BEGIN

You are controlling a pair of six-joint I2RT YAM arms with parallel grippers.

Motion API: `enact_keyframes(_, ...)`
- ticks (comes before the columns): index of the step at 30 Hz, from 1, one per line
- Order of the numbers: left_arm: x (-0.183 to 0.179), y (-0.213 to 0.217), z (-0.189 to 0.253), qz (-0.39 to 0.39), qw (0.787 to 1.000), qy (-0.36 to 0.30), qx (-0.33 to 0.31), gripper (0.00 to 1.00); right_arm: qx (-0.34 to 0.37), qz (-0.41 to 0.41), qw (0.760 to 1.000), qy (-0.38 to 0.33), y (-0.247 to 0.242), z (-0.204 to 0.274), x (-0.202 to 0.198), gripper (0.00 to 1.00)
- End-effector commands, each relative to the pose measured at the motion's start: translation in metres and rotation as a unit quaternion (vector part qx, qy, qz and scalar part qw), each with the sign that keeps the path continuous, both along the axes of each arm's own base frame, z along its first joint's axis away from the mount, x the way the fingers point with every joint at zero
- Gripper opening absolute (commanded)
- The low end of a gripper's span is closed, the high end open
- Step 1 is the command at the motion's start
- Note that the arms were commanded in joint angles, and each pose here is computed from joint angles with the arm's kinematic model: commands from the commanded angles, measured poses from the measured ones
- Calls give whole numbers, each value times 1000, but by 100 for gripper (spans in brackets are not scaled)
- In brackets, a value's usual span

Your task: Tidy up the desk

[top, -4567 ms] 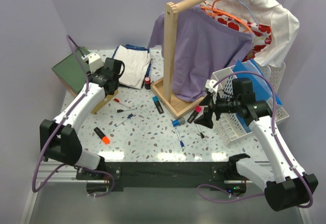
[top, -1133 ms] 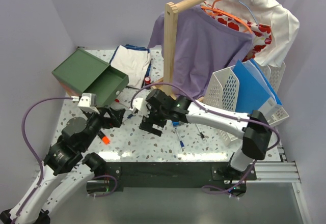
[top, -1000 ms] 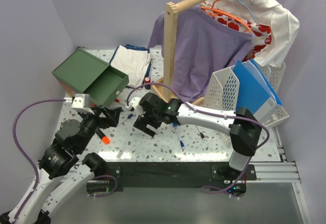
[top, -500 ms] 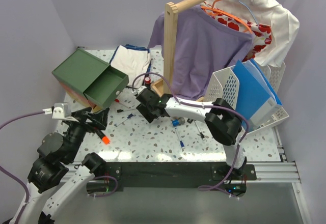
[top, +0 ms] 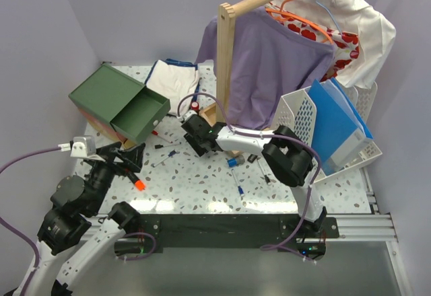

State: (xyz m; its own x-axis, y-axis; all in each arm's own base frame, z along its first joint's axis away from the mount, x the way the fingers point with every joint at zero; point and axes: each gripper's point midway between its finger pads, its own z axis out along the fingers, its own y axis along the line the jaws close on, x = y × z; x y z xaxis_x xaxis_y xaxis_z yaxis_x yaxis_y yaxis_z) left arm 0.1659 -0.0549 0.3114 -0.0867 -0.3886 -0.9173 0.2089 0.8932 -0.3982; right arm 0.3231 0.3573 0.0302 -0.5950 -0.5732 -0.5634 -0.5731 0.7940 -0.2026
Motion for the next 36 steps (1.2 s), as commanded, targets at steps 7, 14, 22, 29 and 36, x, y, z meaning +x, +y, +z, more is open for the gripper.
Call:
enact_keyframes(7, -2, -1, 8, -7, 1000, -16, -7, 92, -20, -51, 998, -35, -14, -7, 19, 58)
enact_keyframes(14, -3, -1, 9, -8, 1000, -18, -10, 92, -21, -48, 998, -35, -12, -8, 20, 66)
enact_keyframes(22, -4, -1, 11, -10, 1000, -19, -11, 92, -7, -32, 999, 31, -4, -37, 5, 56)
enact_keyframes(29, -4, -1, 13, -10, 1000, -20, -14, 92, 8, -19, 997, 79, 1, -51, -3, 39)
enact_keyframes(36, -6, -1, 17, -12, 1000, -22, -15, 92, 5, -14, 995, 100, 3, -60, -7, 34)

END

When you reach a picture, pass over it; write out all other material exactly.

Answer to this exercise
You are controlling a pair of six-joint I2RT YAM arms with parallel grippers.

Motion API: `enact_keyframes(_, ...)`
- ticks (comes before the columns): index of the step at 30 Hz, from 1, one per line
- Order of the numbers: left_arm: x (-0.183 to 0.179), y (-0.213 to 0.217), z (-0.189 to 0.253), qz (-0.39 to 0.39), qw (0.787 to 1.000), qy (-0.36 to 0.30), qx (-0.33 to 0.31), gripper (0.00 to 1.00); right_arm: qx (-0.34 to 0.37), qz (-0.41 to 0.41), qw (0.760 to 1.000), qy (-0.38 to 0.33), y (-0.247 to 0.242), z (-0.204 to 0.274), x (-0.202 to 0.198), gripper (0.00 to 1.00)
- End-effector commands, each relative to the pose measured at the motion's start: translation in metres and rotation as a unit quaternion (vector part qx, qy, qz and scalar part qw), each with the sign that keeps the path continuous, both along the axes of each arm's own base frame, z along its first joint's axis away from the mount, x the way the fingers point with every joint at zero
- Gripper opening absolute (commanded)
- The low end of a gripper's span is closed, the high end open
- Step 1 is the command at the motion's start
- Note that the arms were commanded in joint angles, and each pose here is computed from joint angles with the arm's kinematic model: commands from the commanded angles, measured poses from the measured ones
- Calls give whole numbers, each value times 1000, but by 100 for gripper (spans in brackets are not scaled)
- In brackets, a value's usual span

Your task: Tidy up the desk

[top, -4567 ms] 
[top, -1133 ms] 
[top, -1000 ms] 
[top, -500 ms] 
[top, +0 ms] 

State: (xyz m; its own x-axis, y-axis; all in each arm's own base frame, z along its first joint's axis away from the mount, x the way the fingers point with every joint at zero; point and axes: each gripper's point midway between its finger pads, its own z axis out along the fingers, its own y axis along the line the jaws close on, x = y × z; x y z xaxis_x xaxis_y xaxis_z yaxis_x yaxis_y yaxis_z) left arm 0.1659 -0.0549 0.3114 -0.0867 -0.3886 -0.9173 0.2089 0.8932 -0.3982; right arm 0.3231 0.3573 0.0302 -0.5950 -0.5732 -0.5634 -0.5731 0.7940 -0.2026
Motion for the next 36 steps (1.2 s), as commanded, targets at steps 7, 14, 22, 29 and 36, x, y, z meaning +x, +y, +z, more is open for the gripper.
Call:
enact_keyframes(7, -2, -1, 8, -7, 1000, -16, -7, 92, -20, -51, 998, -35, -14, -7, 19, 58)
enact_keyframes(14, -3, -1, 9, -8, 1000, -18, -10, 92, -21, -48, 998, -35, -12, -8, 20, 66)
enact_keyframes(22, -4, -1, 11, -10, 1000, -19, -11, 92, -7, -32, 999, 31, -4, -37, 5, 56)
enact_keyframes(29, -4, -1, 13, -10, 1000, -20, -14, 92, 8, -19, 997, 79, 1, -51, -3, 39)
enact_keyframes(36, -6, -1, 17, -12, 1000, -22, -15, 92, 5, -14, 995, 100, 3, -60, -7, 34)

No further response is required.